Prediction of human efficacious antidepressant doses using the mouse forced swim test

- The ability of mouse forced swim test to predict human doses was investigated.
- PK/PD modelling was carried out on forced swim test data for 5 antidepressants.
- Forced swim test has good predictive efficacy across different antidepressants.
- Concentrations, instead of AUC, are better for predicting human efficacious doses.

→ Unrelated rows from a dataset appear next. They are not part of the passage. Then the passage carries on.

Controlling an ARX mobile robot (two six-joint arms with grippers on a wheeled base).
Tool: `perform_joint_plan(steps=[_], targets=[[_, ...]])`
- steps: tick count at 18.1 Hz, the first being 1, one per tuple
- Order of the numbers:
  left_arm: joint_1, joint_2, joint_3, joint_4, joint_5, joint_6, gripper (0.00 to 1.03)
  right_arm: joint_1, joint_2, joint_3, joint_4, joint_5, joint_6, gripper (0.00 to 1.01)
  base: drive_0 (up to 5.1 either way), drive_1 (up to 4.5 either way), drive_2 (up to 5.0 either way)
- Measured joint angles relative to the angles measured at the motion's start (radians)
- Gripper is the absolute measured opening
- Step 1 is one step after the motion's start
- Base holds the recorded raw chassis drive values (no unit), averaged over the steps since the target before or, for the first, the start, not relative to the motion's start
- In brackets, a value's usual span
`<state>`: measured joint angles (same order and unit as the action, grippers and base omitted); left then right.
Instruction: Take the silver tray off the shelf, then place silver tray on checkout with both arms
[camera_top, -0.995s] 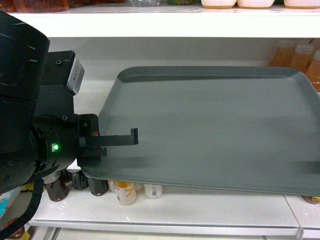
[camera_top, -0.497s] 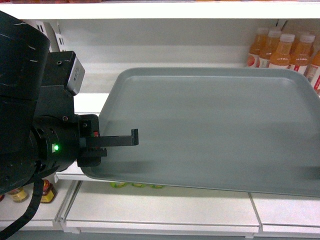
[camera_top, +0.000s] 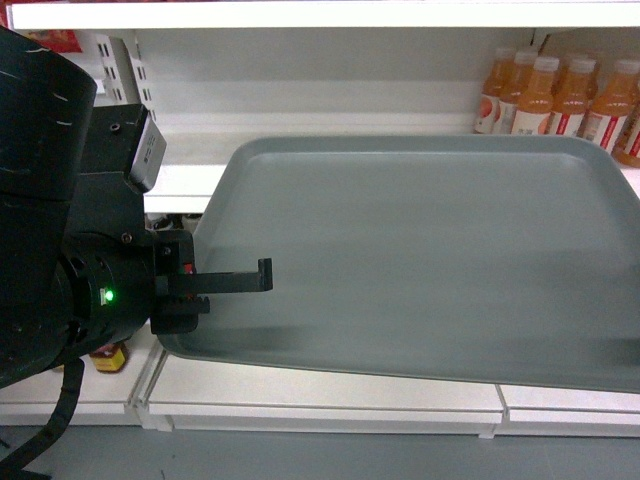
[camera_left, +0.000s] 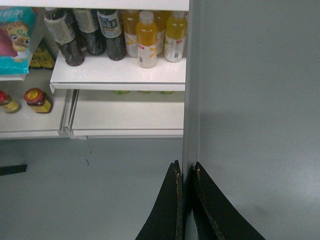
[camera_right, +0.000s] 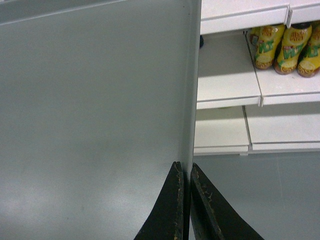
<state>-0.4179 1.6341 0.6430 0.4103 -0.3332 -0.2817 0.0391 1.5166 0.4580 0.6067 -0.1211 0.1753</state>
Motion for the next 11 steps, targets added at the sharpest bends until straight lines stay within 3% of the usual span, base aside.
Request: perform_joint_plan(steps=[11], targets=[[-0.003, 0.0, 0.0, 0.001, -0.006, 0.001, 0.03, 0.0, 0.0, 0.0, 0.001, 0.0, 0.0, 0.03, 0.1, -4.26, 4.4]])
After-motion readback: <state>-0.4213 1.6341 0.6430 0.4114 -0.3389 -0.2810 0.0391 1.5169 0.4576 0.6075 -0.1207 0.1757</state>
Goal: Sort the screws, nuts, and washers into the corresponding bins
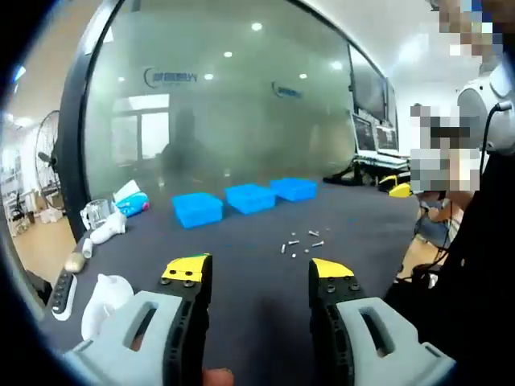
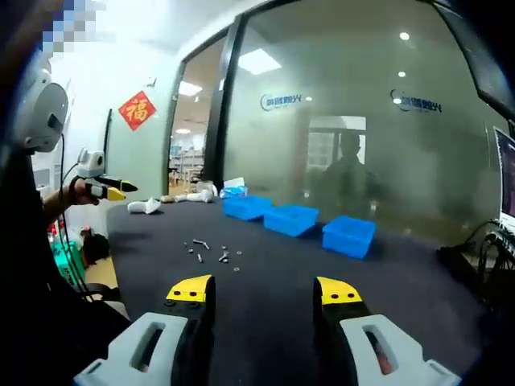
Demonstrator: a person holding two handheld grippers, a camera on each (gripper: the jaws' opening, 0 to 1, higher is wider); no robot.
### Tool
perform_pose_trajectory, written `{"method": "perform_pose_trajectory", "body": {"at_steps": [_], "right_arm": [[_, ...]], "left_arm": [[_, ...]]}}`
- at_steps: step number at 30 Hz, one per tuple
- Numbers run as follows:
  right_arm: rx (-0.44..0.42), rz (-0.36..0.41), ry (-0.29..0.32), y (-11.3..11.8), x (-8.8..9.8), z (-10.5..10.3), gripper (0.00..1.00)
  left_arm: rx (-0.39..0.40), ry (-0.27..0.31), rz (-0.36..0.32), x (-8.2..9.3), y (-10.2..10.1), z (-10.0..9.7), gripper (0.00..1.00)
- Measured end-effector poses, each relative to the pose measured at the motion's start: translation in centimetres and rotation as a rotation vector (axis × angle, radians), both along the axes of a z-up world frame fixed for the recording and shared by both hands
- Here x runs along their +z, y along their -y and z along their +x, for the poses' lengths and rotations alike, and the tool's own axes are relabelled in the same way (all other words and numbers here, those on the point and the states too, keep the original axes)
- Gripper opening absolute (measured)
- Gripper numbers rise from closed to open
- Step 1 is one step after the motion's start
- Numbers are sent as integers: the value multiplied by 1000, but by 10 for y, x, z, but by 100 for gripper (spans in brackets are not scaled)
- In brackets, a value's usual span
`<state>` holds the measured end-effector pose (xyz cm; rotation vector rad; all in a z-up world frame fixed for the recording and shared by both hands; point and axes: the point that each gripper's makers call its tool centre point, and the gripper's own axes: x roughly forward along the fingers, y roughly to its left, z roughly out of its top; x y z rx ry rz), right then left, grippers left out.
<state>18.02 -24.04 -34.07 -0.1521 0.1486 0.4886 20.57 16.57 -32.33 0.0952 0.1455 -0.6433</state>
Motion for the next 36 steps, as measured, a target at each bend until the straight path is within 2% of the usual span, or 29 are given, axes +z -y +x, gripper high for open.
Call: {"method": "perform_pose_trajectory", "body": {"at_steps": [8, 24, 28, 31, 36], "right_arm": [[-16, 2, 2, 4, -1, -3, 45], [-11, -9, -18, 5, -7, -6, 46], [14, -25, -33, 2, -10, -6, 46], [73, -62, -51, -5, -14, -8, 47], [122, -76, -77, -9, -15, -6, 47]], "left_arm": [[-2, 8, 3, 2, 1, -2, 47], [-16, -12, 6, -4, 3, -2, 47], [-26, -20, 21, -7, 4, -2, 48], [-46, -23, 34, -9, 8, -4, 49], [-89, -46, 68, -17, 15, -5, 49]]}}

The forced swim test (FST) is a commonly used preclinical animal behavioural model for prediction of antidepressant activity in humans. While the FST may qualitatively predict efficacy, less is known about the quantitative translation of FST data to human efficacious doses. Assessing quantitative translation allows better predictions of human efficacious doses and a higher chance of success in the drug development process.Dose-response and time-course FST experiments were carried out on mice using four marketed antidepressants (citalopram, desipramine, bupropion, desvenlafaxine) in addition to ketamine, all with varying mechanisms of action. Population pharmacokinetic (PK)/pharmacodynamic (PD) analysis methods were applied to analyse the PK and immobility data, and the accuracy of the translation of FST data to human doses was evaluated using both area under the curve (AUC) and concentration-based approaches.The results showed that for the five antidepressants, average human AUC at clinically relevant doses were up to 38-fold higher than mouse AUC at doses associated with 50% of maximal efficacy in the FST (ED50). Using a concentration approach, human peak and trough drug concentrations at clinically relevant doses were generally associated with concentrations of at least 65% (EC65) and 20% (EC20) of maximal effect in mice, respectively.The FST is a useful tool to predict antidepressant efficacy across a variety of drugs with different mechanisms of actions. However, human doses can be over-or under-predicted many fold when using the traditional approach of estimating based upon ED50 AUC in mice. It is recommended that a concentration approach be used, where concentrations associated with 80% (EC80) and 30% (EC30) of maximal effect in the mouse are used as general targets for human maximum and trough concentrations, respectively, in the prediction of clinically efficacious doses of new, potential antidepressant agents.